Graph Data Modeling

Graph Data Modeling in Geode

Graph data modeling is the process of designing how your data is represented as nodes, relationships, and properties in a graph database. Unlike relational modeling where you think in tables and joins, graph modeling focuses on entities and their connections, enabling more natural representation of real-world relationships.

Geode implements the ISO/IEC 39075:2024 property graph model, providing a robust foundation for modeling complex, interconnected data. Effective graph modeling directly impacts query performance, data integrity, and application maintainability.

Understanding the Property Graph Model

The property graph model consists of three fundamental elements:

Nodes: Represent entities or objects in your domain. Nodes can have labels (categories) and properties (attributes).

Relationships: Connect nodes and represent how entities relate to each other. Relationships have types, direction, and can also have properties.

Properties: Key-value pairs attached to nodes or relationships storing data attributes.

Basic Structure

-- Create a Person node with properties
CREATE (p:Person {
    id: 'person_001',
    name: 'Alice Chen',
    email: 'alice@example.com',
    created_at: datetime()
});

-- Create a Company node
CREATE (c:Company {
    id: 'company_001',
    name: 'TechCorp',
    founded: DATE '2015-06-15'
});

-- Create a relationship with properties
MATCH (p:Person {id: 'person_001'})
MATCH (c:Company {id: 'company_001'})
CREATE (p)-[:WORKS_AT {
    role: 'Senior Engineer',
    start_date: DATE '2020-03-01',
    department: 'Engineering'
}]->(c);

Core Modeling Principles

1. Model for Your Queries

Design your graph schema based on how you will query it.

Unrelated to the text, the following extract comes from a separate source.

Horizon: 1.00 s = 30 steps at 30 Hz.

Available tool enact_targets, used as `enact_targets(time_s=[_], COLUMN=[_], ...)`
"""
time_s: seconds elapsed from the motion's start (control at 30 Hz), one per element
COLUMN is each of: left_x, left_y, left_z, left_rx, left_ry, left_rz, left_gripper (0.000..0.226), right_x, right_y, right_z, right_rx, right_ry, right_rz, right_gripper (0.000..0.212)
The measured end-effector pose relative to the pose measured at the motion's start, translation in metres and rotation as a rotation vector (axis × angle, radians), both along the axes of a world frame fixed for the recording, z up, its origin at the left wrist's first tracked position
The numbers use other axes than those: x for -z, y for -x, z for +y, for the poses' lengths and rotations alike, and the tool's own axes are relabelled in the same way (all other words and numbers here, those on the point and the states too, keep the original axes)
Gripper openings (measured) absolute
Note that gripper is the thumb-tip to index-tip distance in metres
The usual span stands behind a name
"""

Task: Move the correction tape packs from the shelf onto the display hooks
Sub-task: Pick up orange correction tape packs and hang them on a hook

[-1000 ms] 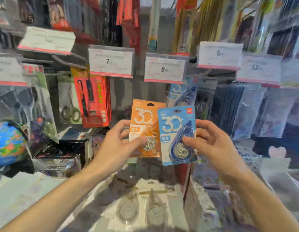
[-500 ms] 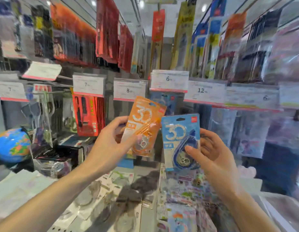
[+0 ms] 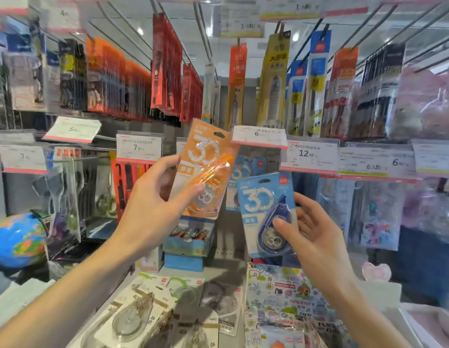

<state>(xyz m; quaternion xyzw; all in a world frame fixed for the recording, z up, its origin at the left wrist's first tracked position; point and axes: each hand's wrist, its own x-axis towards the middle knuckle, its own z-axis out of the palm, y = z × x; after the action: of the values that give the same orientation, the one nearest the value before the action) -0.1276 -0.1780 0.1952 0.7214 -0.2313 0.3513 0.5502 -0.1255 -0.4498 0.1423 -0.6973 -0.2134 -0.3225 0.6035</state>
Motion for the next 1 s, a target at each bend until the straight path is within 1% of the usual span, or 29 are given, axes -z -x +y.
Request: enact_targets(time_s=[0.13, 0.37, 0.67, 0.73, 0.83, 1.0], left_x=[-0.002, -0.003, -0.001, 0.002, 0.006, 0.013], left_y=[-0.002, -0.006, -0.013, -0.014, -0.017, -0.026], left_z=[0.003, 0.008, 0.014, 0.015, 0.016, 0.013], left_rx=[0.018, 0.045, 0.064, 0.065, 0.055, 0.031], left_ry=[0.002, 0.015, 0.011, 0.013, 0.004, 0.028], left_rz=[-0.034, -0.044, -0.034, -0.034, -0.014, 0.037], left_gripper=[0.044, 0.043, 0.041, 0.041, 0.042, 0.040], right_x=[-0.007, -0.017, -0.021, -0.020, -0.017, -0.024], right_y=[-0.008, -0.017, -0.024, -0.026, -0.032, -0.053], right_z=[0.013, 0.032, 0.039, 0.038, 0.037, 0.030], right_rx=[0.031, 0.060, 0.081, 0.081, 0.112, 0.265], right_ry=[-0.019, -0.031, -0.078, -0.074, -0.058, 0.094], right_rz=[-0.038, -0.062, -0.067, -0.043, -0.001, 0.071], right_gripper=[0.059, 0.048, 0.043, 0.044, 0.054, 0.061])
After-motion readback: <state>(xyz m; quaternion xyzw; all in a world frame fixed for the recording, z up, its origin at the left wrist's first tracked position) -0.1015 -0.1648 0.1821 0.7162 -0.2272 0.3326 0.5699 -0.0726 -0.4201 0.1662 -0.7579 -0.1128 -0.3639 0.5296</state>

Understand your access patterns before committing to a model.

-- Query: "Find products a user might like based on purchase history"
-- Model supports this pattern efficiently:
MATCH (u:User {id: $user_id})-[:PURCHASED]->(p:Product)
MATCH (p)-[:IN_CATEGORY]->(cat:Category)
MATCH (other:Product)-[:IN_CATEGORY]->(cat)
WHERE NOT (u)-[:PURCHASED]->(other)
RETURN DISTINCT other.name, COUNT(cat) AS relevance
ORDER BY relevance DESC
LIMIT 10;

-- The model enables:
-- 1. Direct traversal from user to purchased products
-- 2. Category-based product discovery
-- 3. Filtering out already purchased items

2. Choose Appropriate Node Granularity

Determine what should be a node versus a property based on:

Is it referenced by multiple entities?
Does it have its own relationships?
Will it be queried independently?
Does it have complex internal structure?

-- GOOD: Address as shared node (multiple people can live there)
CREATE (addr:Address {
    id: 'addr_001',
    street: '123 Main Street',
    city: 'San Francisco',
    state: 'CA',
    zip: '94102'
});
CREATE (alice:Person {name: 'Alice'})-[:LIVES_AT]->(addr);
CREATE (bob:Person {name: 'Bob'})-[:LIVES_AT]->(addr);

-- GOOD: Email as property (unique to person, no relationships)
CREATE (charlie:Person {
    name: 'Charlie',
    email: 'charlie@example.com'
});

-- AVOID: Storing structured data as a string property
-- Bad: address_string: '123 Main St, SF, CA 94102'

3. Use Meaningful Relationship Types

Relationship types should be specific, descriptive, and action-oriented:

-- GOOD: Clear, specific relationship types
(employee:Person)-[:WORKS_AT]->(company:Company)
(customer:Customer)-[:PURCHASED]->(product:Product)
(user:User)-[:FOLLOWS]->(other:User)
(manager:Person)-[:MANAGES]->(team:Team)
(article:Article)-[:CITES]->(reference:Article)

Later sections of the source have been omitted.